▸ PROBLEM STATEMENT
Please reproduce all of the lines below, word for word and in full.

*** Opening INFORMATION SUPPLIED ***

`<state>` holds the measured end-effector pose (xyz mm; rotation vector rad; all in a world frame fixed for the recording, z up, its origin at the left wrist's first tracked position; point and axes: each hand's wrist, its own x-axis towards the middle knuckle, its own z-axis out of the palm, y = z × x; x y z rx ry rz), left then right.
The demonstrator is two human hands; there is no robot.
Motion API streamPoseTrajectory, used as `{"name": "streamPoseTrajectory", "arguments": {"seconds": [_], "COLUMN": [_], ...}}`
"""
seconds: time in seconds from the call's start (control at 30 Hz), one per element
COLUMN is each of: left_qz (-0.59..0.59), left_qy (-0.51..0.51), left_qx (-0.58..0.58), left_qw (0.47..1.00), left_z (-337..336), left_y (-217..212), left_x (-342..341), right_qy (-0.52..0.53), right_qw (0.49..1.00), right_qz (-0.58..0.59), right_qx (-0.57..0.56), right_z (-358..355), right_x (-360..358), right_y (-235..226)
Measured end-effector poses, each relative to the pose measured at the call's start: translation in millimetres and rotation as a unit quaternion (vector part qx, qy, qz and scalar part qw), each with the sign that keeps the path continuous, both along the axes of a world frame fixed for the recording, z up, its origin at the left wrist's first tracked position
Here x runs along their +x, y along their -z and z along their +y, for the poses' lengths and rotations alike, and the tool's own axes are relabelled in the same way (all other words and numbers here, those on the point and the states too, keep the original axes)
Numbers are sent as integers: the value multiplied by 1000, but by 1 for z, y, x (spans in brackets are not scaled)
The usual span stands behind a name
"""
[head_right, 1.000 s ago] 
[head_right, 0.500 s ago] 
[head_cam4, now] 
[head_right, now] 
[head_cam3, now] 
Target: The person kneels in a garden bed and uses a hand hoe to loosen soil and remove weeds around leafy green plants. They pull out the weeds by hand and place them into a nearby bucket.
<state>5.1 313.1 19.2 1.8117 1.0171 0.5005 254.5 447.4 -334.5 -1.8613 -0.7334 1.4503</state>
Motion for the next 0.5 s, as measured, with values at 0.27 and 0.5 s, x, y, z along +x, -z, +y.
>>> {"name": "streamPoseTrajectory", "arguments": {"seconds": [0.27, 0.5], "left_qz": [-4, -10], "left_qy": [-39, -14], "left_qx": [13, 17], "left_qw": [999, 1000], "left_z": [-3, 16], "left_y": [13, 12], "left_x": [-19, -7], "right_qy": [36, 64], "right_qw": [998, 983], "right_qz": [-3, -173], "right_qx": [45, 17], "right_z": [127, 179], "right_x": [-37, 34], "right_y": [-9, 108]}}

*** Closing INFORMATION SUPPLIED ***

▸ YOUR RESPONSE
`<state>` holds the measured end-effector pose (xyz mm; rotation vector rad; all in a world frame fixed for the recording, z up, its origin at the left wrist's first tracked position; point and axes: each hand's wrist, its own x-axis towards the middle knuckle, its own z-axis out of the palm, y = z × x; x y z rx ry rz), left then right.
The demonstrator is two human hands; there is no robot.
Motion API streamPoseTrajectory, used as `{"name": "streamPoseTrajectory", "arguments": {"seconds": [_], "COLUMN": [_], ...}}`
"""
seconds: time in seconds from the call's start (control at 30 Hz), one per element
COLUMN is each of: left_qz (-0.59..0.59), left_qy (-0.51..0.51), left_qx (-0.58..0.58), left_qw (0.47..1.00), left_z (-337..336), left_y (-217..212), left_x (-342..341), right_qy (-0.52..0.53), right_qw (0.49..1.00), right_qz (-0.58..0.59), right_qx (-0.57..0.56), right_z (-358..355), right_x (-360..358), right_y (-235..226)
Measured end-effector poses, each relative to the pose measured at the call's start: translation in millimetres and rotation as a unit quaternion (vector part qx, qy, qz and scalar part qw), each with the sign that keeps the path continuous, both along the axes of a world frame fixed for the recording, z up, its origin at the left wrist's first tracked position
Here x runs along their +x, y along their -z and z along their +y, for the poses' lengths and rotations alike, and the tool's own axes are relabelled in the same way (all other words and numbers here, those on the point and the states too, keep the original axes)
Numbers are sent as integers: the value multiplied by 1000, but by 1 for z, y, x (spans in brackets are not scaled)
The usual span stands behind a name
"""
[head_right, 1.000 s ago] 
[head_right, 0.500 s ago] 
[head_cam4, now] 
[head_right, now] 
[head_cam3, now] 
Target: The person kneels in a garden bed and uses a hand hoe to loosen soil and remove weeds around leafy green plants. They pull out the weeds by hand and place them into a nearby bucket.
<state>5.1 313.1 19.2 1.8117 1.0171 0.5005 254.5 447.4 -334.5 -1.8613 -0.7334 1.4503</state>
Motion for the next 0.5 s, as measured, with values at 0.27 and 0.5 s, x, y, z along +x, -z, +y.
>>> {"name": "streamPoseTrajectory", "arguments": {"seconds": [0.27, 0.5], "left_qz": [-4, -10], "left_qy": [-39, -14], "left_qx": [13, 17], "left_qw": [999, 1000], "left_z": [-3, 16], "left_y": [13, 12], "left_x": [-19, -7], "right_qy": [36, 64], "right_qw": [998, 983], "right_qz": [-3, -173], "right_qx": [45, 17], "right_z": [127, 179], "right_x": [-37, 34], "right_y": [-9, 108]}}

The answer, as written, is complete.